Paddled: Why China Rules At Ping Pong
September 30, 2012
Finding my way in Beijing was tougher than I’d ever imagined. But sharpening my skills at a local youth academy for ping-pong—a game at which I’d dominated friends back home for years—seemed like an opportunity not to suck. So what if it meant beating up on little kids at the school and old men in the park? This would be my key to assimilation. Nice plan—but then I stared down the pre-teen pong machines and got my first real taste of China’s national pastime
On my first day at Shichahai Sports School, the elite athletic academy in Beijing, Coach Chang introduces me to his ping-pong class. “We have a new American student,” he says, peering out from behind the prescription sunglasses he wears indoors. As all eyes turn toward me, I feel a rush of nerves. It’s like day one of kindergarten again, only this time I have chest hair. “He claims he’s been playing for more than ten years,” Chang goes on, “but from what I’ve seen, it looks more like ten days.” The class erupts into high-pitched giggles.
We’re lined up in one of the school’s three basement ping-pong halls, a huge gymnasium with 27 tables, a Chinese flag hanging on the wall, and video cameras mounted everywhere. (“For security,” says Coach Chang.) Whereas most students attend Shichahai after distinguishing themselves at smaller regional schools around the country, I just walked in the front door mid-semester and paid the exorbitant $25-a-class foreigners’ rate. (Chinese students pay $1,500 to $5,000 a year for morning academic classes and twice-a-day ping-pong lessons, plus room and board.) I enrolled knowing I’d be one of the older students. I didn’t realize it’d be by a factor of three. Flanking me are two dozen gangly 9-to-12-year-olds in bright jerseys, hiked-up shorts, and near-identical buzz cuts, yet I’m the one who looks foolish.

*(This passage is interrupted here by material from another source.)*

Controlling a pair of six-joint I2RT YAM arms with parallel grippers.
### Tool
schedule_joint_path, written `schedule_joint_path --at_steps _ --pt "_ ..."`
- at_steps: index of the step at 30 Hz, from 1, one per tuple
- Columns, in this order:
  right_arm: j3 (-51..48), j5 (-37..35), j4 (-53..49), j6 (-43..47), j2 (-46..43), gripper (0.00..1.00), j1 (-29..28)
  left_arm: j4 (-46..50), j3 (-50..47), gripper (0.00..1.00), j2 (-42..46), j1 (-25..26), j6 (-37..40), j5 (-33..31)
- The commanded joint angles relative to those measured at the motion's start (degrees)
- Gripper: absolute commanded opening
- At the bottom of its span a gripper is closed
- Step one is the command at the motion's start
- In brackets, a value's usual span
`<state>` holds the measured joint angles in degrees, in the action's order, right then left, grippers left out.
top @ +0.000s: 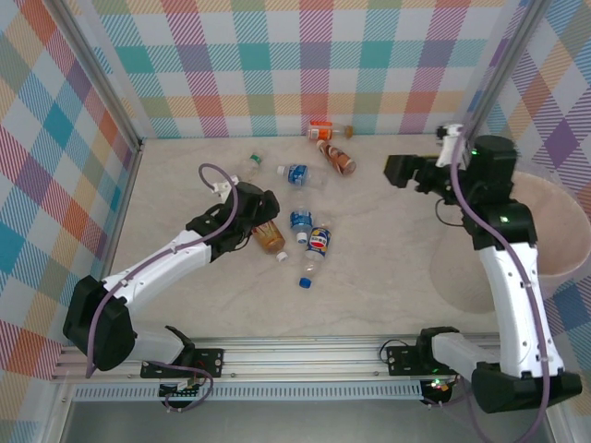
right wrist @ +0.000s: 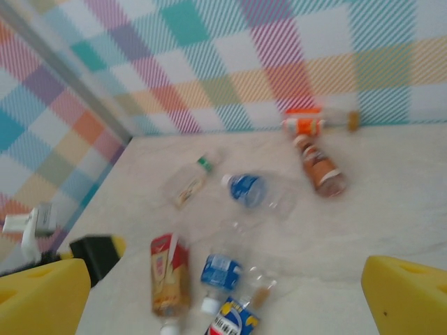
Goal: Put the plastic bottles in the bin
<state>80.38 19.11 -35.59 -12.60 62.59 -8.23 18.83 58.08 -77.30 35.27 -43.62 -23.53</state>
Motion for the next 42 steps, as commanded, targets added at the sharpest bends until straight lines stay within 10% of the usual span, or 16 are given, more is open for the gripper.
schedule_joint_path --at_steps 1,14,42 --pt "0.4 -5.3 0.1 1.4 3.9 1.00 -6.6 4.0 -1.3 1.00 1.7 -1.0 -3.7 -3.6" --pt "-9.5 -29.7 2.6 -22.1 20.7 1.00 -21.3 6.9 -2.5 1.00 1.5 -2.5 -7.0 -3.6" --pt "-10.5 -33.6 10.1 -34.2 43.6 0.80 -29.2 7.0 -2.9 1.00 1.0 -3.5 -7.2 -3.0"
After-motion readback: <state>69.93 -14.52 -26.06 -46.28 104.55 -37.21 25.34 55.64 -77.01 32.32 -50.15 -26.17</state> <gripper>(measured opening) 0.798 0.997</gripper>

You could call it karma. I have a history of cruelty when it comes to ping-pong. As a kid, I’d trounce my little brothers so badly over our family’s table that they’d cry. When I lived in a group house in D.C. after college, I’d plant myself at an end of the table my girlfriend bought me for my birthday and pick off challengers one by one. It wasn’t their fault. I simply operated at a higher level, unleashing slices and cross-slams and sidespins unfit for social settings. I took it seriously too, chatting away while ahead but getting real quiet and whispering to myself when the score tightened. Eventually, friends stopped accepting my invitations, roommates made excuses. Most people know a ping-pong jerk, and all my life, that was me.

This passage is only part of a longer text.